====== Data under study
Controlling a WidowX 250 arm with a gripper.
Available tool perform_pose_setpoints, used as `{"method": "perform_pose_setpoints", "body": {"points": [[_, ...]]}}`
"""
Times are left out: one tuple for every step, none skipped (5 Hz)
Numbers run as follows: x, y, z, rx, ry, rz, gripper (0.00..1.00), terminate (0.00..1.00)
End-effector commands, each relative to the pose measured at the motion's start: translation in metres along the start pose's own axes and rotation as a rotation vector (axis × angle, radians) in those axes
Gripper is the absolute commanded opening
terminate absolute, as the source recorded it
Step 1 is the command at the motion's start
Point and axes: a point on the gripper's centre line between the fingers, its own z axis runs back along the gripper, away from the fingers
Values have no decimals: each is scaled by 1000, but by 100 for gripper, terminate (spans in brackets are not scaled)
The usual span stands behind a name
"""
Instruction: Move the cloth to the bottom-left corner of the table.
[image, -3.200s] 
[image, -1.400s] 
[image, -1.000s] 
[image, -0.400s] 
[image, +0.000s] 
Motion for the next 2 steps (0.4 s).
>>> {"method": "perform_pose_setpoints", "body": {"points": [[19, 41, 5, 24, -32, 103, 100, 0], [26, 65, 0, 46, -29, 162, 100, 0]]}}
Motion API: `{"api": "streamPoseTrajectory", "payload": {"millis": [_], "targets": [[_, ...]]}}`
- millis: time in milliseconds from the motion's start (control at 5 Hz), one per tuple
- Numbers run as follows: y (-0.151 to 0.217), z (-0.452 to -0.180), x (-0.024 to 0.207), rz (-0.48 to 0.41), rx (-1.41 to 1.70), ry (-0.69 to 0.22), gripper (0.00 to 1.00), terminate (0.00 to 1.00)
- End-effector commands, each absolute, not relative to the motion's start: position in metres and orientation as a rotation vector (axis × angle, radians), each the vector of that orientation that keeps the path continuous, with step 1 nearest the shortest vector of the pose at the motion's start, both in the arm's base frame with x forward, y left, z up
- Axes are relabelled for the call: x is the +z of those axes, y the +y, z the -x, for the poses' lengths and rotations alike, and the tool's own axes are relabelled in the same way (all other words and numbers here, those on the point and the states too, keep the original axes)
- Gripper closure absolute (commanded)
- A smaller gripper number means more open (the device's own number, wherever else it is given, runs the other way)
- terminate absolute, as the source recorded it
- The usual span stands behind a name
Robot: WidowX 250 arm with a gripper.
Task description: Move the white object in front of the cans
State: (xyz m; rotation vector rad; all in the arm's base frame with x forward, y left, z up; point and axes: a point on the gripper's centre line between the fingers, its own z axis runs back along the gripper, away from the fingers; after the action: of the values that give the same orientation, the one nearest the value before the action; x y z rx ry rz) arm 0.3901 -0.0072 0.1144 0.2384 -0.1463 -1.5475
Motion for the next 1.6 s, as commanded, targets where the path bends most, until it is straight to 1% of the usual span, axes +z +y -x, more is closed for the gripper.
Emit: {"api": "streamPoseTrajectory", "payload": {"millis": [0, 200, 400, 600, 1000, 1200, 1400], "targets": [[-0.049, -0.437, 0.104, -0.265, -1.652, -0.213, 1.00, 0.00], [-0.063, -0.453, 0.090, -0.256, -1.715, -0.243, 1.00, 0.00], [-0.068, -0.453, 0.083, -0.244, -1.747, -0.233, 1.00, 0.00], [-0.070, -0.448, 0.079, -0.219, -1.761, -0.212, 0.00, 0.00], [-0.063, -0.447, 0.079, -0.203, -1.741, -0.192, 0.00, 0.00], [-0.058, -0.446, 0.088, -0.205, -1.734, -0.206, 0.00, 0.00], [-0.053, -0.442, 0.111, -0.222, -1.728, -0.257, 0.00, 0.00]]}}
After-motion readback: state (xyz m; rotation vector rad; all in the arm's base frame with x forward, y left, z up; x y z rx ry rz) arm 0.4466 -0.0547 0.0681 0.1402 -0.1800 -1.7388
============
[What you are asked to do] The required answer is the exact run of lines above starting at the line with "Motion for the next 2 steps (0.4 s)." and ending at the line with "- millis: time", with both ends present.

[Task response]
Motion for the next 2 steps (0.4 s).
>>> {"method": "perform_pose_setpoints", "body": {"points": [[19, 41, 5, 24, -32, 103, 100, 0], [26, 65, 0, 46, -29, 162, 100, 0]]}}
Motion API: `{"api": "streamPoseTrajectory", "payload": {"millis": [_], "targets": [[_, ...]]}}`
- millis: time in milliseconds from the motion's start (control at 5 Hz), one per tuple

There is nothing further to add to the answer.